Tiga bulan kemudian, sebuah pesawat pembom B-52 Stratofortress Angkatan Udara AS yang memiliki kemampuan membawa senjata nuklir, mendarat di Korea Selatan untuk pertama kalinya dalam tiga dekade terakhir.

Pada bulan Oktober 2023, Korea Selatan melakukan latihan militer besar-besaran “Vigilant Storm” dengan Jepang dan Amerika Serikat. Latihan ini melibatkan 240 pesawat tempur dan melakukan simulasi serangan massal terhadap sasaran di utara.

Merespons latihan tesebut, Korea Utara kemudian mengerahkan sedikitnya 180 pesawat tempur pada awal November dalam operasi di dekat Zona Demiliterisasi. Korea Utara juga tak berhenti melakukan uji peluncuran rudal balistik yang membuat khawatir Korea Selatan, Jepang, dan Amerika Serikat.

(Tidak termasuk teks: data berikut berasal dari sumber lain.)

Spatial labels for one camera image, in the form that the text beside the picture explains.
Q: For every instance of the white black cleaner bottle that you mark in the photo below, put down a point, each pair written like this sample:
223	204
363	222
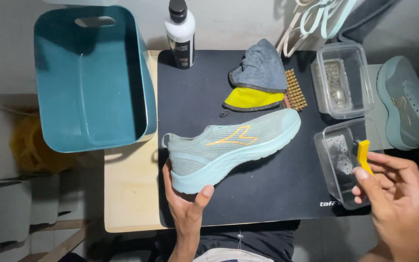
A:
180	34

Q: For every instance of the clear container with foam water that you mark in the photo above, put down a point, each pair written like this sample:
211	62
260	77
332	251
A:
340	163

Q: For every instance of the clear container with brush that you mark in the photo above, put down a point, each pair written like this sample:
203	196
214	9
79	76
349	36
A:
342	80

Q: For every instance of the yellow plastic bag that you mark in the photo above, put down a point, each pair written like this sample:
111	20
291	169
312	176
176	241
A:
35	145

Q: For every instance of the mint green sneaker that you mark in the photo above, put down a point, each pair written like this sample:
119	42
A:
227	149
406	105

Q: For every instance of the black desk mat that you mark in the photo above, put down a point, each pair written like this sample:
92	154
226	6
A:
253	196

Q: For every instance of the person's left hand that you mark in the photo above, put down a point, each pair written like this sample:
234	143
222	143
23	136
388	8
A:
186	209

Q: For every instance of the dark grey insole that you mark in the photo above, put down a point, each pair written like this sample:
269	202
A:
367	18

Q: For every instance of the mint green shoelace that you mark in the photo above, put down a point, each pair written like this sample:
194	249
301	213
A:
326	16

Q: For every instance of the person's dark shorts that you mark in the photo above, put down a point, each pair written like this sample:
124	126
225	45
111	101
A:
238	242

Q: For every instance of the white storage boxes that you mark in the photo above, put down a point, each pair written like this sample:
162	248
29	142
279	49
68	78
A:
16	211

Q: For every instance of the person's right hand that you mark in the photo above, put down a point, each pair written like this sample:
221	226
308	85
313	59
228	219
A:
395	203

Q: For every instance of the teal plastic basin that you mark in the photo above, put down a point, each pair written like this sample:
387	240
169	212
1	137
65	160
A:
93	80

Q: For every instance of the cream shoelace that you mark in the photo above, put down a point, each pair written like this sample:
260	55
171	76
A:
291	34

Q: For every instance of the wooden bristle brush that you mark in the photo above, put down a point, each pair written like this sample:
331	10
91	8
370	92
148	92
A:
295	91

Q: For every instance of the grey yellow microfiber cloth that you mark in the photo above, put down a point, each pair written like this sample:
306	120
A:
258	78

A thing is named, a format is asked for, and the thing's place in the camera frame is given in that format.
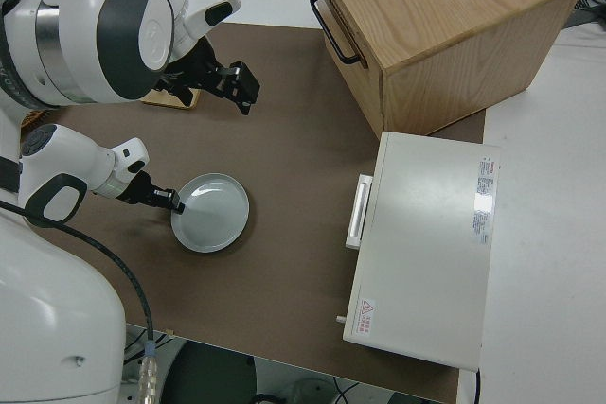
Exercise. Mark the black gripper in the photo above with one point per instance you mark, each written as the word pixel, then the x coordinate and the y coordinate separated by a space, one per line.
pixel 227 82
pixel 147 188

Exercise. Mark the gray round plate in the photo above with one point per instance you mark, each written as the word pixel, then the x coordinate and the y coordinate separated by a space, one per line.
pixel 213 219

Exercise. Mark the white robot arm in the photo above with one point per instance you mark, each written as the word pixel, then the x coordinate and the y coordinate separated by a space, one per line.
pixel 71 21
pixel 61 153

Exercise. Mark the wooden mug tree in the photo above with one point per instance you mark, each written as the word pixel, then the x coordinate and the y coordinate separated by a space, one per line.
pixel 165 102

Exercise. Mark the round wicker basket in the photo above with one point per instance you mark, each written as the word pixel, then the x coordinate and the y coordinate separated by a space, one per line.
pixel 35 117

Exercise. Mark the black round stool base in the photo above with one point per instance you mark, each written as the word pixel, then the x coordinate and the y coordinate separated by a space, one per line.
pixel 213 375

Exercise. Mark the wooden drawer cabinet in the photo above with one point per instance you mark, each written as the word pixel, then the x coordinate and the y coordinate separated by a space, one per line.
pixel 450 21

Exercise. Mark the white toaster oven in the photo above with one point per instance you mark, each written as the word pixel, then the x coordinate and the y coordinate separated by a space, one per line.
pixel 426 243

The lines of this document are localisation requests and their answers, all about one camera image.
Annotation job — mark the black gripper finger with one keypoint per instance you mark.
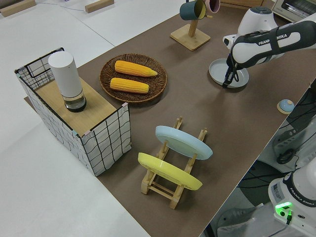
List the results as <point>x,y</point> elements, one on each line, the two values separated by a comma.
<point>228,79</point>
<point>236,75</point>

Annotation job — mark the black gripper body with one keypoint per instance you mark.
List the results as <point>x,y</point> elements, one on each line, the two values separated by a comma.
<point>232,62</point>

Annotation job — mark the gray plate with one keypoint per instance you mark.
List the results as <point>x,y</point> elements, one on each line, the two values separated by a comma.
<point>217,71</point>

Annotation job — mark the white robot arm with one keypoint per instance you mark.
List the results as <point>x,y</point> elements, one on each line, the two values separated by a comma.
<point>291,39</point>

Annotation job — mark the light blue plate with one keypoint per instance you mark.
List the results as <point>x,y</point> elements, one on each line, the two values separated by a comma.
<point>182,143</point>

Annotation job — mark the yellow plate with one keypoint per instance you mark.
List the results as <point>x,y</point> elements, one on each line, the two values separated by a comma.
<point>170,172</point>

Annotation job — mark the wooden plate rack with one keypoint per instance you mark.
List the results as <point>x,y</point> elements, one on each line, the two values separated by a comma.
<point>160,191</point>

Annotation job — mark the brown table mat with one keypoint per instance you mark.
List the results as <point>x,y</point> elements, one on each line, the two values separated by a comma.
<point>222,118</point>

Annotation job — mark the wooden mug stand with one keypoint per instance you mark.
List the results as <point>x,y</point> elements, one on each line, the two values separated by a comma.
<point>190,39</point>

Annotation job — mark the blue service bell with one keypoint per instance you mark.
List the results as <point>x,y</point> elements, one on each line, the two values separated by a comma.
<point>286,105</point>

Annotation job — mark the pink mug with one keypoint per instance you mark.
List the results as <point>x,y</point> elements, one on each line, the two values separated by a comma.
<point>213,6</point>

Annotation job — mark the teal mug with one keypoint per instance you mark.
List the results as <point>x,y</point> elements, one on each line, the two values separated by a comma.
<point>187,11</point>

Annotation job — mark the white toaster oven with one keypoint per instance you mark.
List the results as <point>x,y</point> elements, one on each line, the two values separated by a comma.
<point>280,7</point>

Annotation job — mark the yellow corn cob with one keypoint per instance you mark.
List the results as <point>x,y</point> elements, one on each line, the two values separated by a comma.
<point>133,68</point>
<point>128,85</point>

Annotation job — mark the brown wicker tray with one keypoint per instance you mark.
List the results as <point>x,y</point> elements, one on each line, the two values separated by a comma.
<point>108,81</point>

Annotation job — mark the wooden board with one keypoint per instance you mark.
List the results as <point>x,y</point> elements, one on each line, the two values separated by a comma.
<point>98,108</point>

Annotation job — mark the wooden block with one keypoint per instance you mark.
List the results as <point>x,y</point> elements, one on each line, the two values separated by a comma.
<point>98,5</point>
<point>14,8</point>

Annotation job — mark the white cylinder with glass base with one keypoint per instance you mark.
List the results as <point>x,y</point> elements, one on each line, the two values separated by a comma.
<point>65,76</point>

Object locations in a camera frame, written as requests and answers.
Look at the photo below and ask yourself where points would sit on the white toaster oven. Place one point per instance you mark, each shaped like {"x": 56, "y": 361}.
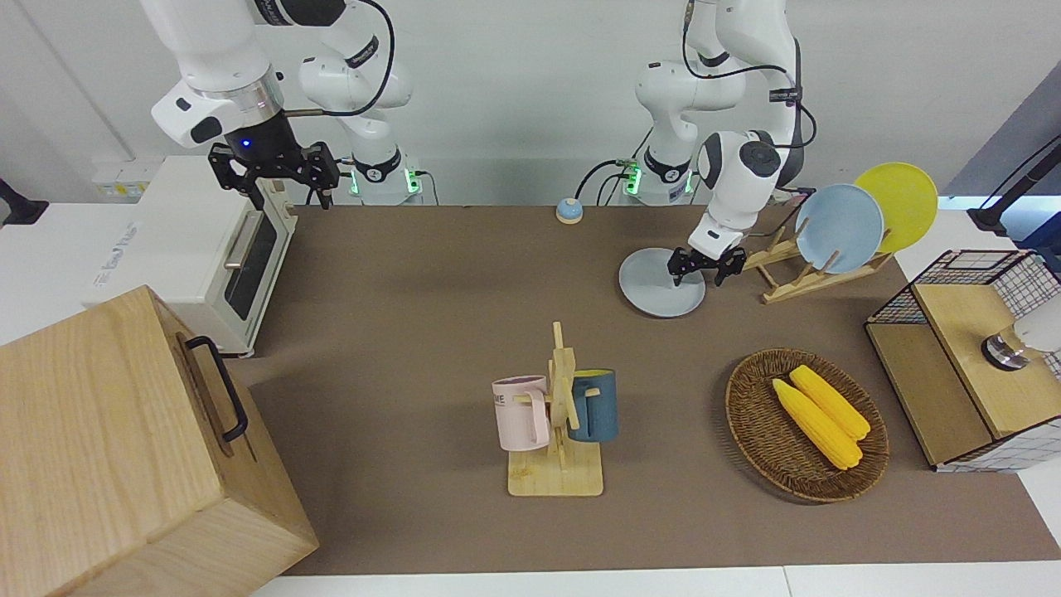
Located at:
{"x": 182, "y": 240}

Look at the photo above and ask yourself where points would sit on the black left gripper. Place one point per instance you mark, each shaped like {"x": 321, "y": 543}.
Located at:
{"x": 700, "y": 259}

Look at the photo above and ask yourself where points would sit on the brown table mat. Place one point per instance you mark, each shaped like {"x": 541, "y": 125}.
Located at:
{"x": 431, "y": 332}

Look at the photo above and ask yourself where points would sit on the yellow plate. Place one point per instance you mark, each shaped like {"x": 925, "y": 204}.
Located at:
{"x": 908, "y": 199}

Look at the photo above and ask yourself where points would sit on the pink mug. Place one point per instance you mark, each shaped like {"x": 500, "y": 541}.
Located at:
{"x": 518, "y": 414}

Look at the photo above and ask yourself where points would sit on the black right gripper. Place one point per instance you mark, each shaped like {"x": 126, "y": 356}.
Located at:
{"x": 265, "y": 149}

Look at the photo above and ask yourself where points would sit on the wooden plate rack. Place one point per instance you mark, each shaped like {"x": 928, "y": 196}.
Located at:
{"x": 800, "y": 283}

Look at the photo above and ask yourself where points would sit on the black clamp mount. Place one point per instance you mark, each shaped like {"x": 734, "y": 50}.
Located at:
{"x": 18, "y": 207}

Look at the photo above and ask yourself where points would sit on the white silver cylindrical device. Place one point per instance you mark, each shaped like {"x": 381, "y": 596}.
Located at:
{"x": 1040, "y": 327}

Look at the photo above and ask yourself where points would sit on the brown wicker basket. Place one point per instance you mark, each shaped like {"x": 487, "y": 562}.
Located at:
{"x": 763, "y": 431}

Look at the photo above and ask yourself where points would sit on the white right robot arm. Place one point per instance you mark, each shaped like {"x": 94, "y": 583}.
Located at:
{"x": 207, "y": 50}

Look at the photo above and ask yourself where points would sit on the black camera stand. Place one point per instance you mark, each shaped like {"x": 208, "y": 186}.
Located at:
{"x": 995, "y": 211}

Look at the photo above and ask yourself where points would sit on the blue beige call bell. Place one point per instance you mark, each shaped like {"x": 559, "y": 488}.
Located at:
{"x": 569, "y": 211}

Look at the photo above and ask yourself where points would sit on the yellow corn cob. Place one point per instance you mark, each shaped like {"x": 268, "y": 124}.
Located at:
{"x": 833, "y": 402}
{"x": 816, "y": 424}

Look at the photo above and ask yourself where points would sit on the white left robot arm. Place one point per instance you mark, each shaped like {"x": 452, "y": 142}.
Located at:
{"x": 750, "y": 50}

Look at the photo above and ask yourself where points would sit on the light blue plate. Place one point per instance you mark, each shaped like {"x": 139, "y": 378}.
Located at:
{"x": 839, "y": 228}

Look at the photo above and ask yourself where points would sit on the gray plate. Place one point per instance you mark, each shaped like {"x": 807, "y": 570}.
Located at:
{"x": 655, "y": 292}

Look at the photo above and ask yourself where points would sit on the dark blue mug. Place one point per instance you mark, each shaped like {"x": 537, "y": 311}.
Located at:
{"x": 597, "y": 406}

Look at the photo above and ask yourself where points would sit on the light wooden drawer box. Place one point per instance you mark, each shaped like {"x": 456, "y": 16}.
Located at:
{"x": 99, "y": 456}

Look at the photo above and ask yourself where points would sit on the bamboo mug rack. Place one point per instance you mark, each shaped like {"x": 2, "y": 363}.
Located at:
{"x": 557, "y": 477}

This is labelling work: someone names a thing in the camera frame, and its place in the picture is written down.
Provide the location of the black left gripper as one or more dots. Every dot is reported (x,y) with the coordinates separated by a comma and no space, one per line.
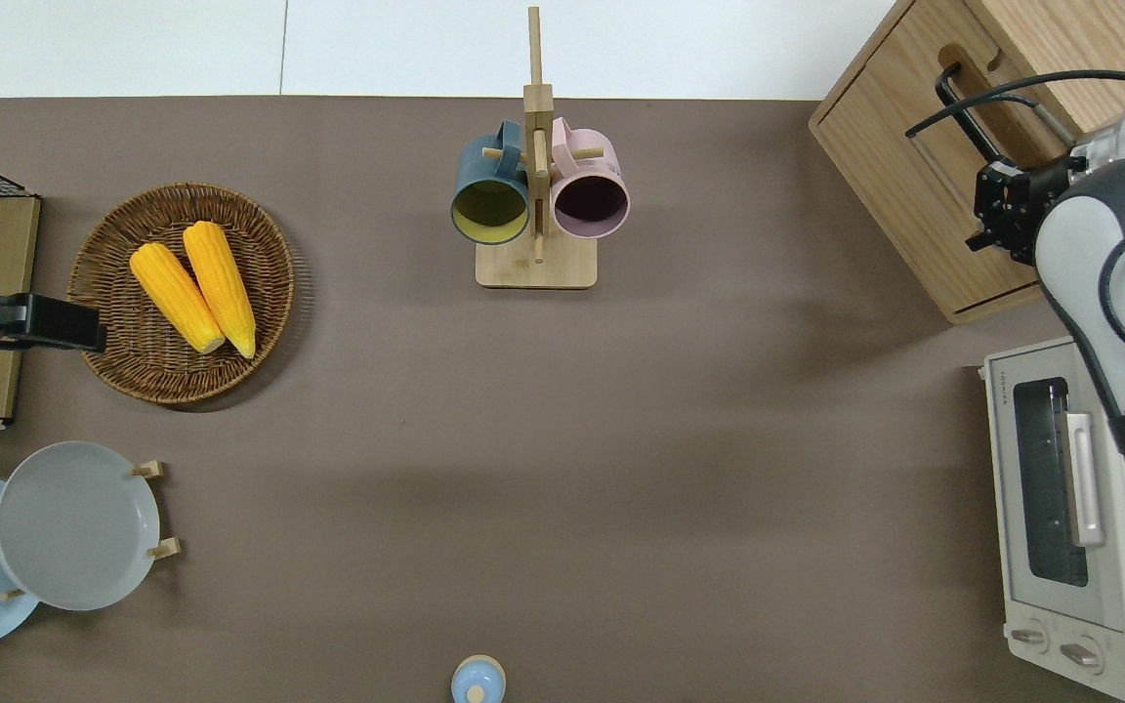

Yang terbaru, pada 14 Januari Pyongyang melakukan peluncuran rudal pertamanya tahun 2024 dengan menembakkan rudal balistik berbahan bakar padat jarak pendek KN-23 ke arah Laut Timur. Peluncuran yang dilaksanakan dari suatu daerah di dekat Pyongyang itu mengantarkan rudal KN-23 mencapai jarak 1.000 km sebelum jatuh ke laut antara Korea Utara dan Jepang di luar Zona Ekonomi Eksklusif (ZEE) Jepang.

Peluncuran rudal tersebut menandai dimulainya pengujian senjata baru yang diharapkan mampu menyerang pangkalan militer AS di Pasifik Barat, termasuk Guam.

Kepala Staf Gabungan (JCS) Korea Selatan mengutuk peluncuran rudal tersebut dan mengatakan hal itu sebagai tindakan provokatif yang nyata.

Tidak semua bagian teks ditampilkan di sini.